:: Recorded data ::
+ + + + + + +

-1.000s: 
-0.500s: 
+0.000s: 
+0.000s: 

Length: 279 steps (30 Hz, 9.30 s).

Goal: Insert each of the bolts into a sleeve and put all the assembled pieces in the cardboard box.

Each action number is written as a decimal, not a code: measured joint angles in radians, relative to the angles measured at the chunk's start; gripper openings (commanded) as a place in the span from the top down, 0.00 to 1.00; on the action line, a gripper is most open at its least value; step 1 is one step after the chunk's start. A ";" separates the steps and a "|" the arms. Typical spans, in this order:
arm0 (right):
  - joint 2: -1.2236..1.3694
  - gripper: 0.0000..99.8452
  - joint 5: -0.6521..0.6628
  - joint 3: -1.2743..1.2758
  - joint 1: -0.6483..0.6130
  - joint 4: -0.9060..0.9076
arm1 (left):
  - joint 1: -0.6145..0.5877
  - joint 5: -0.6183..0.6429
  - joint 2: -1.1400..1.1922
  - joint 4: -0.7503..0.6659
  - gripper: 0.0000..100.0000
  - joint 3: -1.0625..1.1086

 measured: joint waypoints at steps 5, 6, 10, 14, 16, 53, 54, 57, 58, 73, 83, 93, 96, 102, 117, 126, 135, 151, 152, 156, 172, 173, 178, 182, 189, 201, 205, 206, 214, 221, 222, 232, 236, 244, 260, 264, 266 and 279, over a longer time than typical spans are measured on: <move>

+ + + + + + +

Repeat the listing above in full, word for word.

:: Result of this task ::
-1.000s: 
-0.500s: 
+0.000s: 
+0.000s: 

Length: 279 steps (30 Hz, 9.30 s).

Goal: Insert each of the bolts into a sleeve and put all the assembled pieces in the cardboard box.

Each action number is written as a decimal, not a code: measured joint angles in radians, relative to the angles measured at the chunk's start; gripper openings (commanded) as a place in the span from the top down, 0.00 to 1.00; on the action line, a gripper is most open at its least value; step 1 is one step after the chunk's start. A ";" separates the steps and a "|" the arms. Typical spans, in this order:
arm0 (right):
  - joint 2: -1.2236..1.3694
  - gripper: 0.0000..99.8452
  - joint 5: -0.6521..0.6628
  - joint 3: -1.2743..1.2758
  - joint 1: -0.6483..0.6130
  - joint 4: -0.9060..0.9076
arm1 (left):
  - joint 1: -0.6145..0.5877
  - joint 5: -0.6183..0.6429
  - joint 2: -1.1400..1.1922
  - joint 4: -0.7503..0.6659
  - gripper: 0.0000..100.0000
  - joint 3: -1.0625..1.1086

 measured: joint waypoints at steps 5, 6, 10, 14, 16, 53, 54, 57, 58, 73, 83, 93, 96, 102, 117, 126, 135, 151, 152, 156, 172, 173, 178, 182, 189, 201, 205, 206, 214, 221, 222, 232, 236, 244, 260, 264, 266 and 279, over a longer time than typical spans are measured on: <move>

No more output is given for this exercise.